Alarms and Connectivity Checks
Now, young gentleman, don't think that your time as a routing node operator will be spent in complete leisure!
On the contrary: We are going to set up some alarms, so you'll be sure to be woken up at 3 AM when your node goes down.
But wait, can't I pay some service to send me alarms if my node goes down?
Yes, you can! It's Lightning.Watch. But, then you're trusting someone else to do your monitoring. Who knows if it will really work?
Also: We're going to be implementing some alarms that no commercial service provides (to my knowledge).
What we're going to need
This monitoring setup is a bit complicated, so let's talk about all the parts involved.
- Your LND Node. Let's call this the MAIN LND NODE.start-lnd-and-look-for-the-clearnet-uri
- An application for your phone that can send you loud and annoying alerts. I use this: https://pushover.net/
- A queuing system. I would recommend either SQS, or a hosted RabbitMQ. For this tutorial, we will be using RabbitMQ.

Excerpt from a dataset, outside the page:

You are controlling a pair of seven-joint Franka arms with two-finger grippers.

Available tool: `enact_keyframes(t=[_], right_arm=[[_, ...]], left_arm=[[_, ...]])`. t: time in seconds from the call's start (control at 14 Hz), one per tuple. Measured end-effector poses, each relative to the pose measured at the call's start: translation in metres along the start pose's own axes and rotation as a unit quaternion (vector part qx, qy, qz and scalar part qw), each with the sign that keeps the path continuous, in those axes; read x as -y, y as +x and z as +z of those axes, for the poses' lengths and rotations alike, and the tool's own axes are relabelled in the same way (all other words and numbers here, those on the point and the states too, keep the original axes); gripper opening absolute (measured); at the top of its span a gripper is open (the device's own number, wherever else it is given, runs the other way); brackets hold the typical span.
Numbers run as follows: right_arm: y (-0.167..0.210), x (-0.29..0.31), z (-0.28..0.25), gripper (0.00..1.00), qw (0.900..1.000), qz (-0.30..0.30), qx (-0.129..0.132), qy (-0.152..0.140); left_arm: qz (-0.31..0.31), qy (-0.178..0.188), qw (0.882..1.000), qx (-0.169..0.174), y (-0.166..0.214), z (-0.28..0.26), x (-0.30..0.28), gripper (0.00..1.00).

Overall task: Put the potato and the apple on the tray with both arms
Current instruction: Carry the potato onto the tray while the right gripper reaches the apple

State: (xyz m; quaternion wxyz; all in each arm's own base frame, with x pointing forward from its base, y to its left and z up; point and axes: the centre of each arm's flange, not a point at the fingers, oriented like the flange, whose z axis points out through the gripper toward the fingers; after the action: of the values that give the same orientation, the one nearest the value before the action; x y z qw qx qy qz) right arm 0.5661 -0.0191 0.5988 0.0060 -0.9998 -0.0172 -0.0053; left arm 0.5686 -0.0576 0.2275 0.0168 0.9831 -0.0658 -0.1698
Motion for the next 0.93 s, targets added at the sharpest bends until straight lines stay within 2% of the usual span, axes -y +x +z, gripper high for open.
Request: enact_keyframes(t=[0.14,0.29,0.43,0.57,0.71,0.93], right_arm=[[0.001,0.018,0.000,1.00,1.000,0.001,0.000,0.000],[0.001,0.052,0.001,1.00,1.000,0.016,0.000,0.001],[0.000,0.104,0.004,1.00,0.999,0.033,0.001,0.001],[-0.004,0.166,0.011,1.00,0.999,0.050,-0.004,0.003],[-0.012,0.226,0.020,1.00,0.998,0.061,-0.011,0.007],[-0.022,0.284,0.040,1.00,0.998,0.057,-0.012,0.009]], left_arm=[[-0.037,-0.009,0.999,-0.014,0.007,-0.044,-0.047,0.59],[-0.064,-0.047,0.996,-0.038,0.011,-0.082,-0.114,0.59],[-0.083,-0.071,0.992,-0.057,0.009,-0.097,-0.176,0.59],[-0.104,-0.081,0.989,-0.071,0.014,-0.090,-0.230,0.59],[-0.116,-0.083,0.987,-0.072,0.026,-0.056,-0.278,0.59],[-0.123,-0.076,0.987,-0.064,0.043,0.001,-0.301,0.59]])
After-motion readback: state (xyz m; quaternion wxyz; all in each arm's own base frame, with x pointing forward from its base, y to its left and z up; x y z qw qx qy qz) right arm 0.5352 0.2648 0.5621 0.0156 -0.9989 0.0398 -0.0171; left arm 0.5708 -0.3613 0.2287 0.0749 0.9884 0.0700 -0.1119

- A VPS server somewhere. Let's call this the VPS QUEUE LISTENER. It should NOT be the same VPS that we set up for your Clearnet IP, but CAN be any VPS running linux in any data center.
- Another LND node. Let's calls this LND WATCHTOWER NODE, as this can be the same machine that you set up in Set up a Watchtower: the hard way.
So in short: Three linux computers, all at different locations, and a queueing system to connect them.
Set up your queues
If you've never used a queuing system before, you're in for a treat: They are incredibly useful for lots of different DevOps and deployment challenges.
For this tutorial, we will be using RabbitMQ. You can set up a hosted RabbitMQ service here: https://www.cloudamqp.com/plans.html
For our purposes, the FREE version should work fine, or you could spring for the $19/month "Hobby" plan.
Again, you could also do this SQS, but I happen to be using RabbitMQ.
You need to make two queues. Here are the queue "names", and a brief description:
megalith-docs-node-status
: This is the queue you will use to constantly send messages from your MAIN LND NODE.
megalith-docs-connectivity
: This is the queue you will use to constantly send messages from your LND WATCHTOWER NODE.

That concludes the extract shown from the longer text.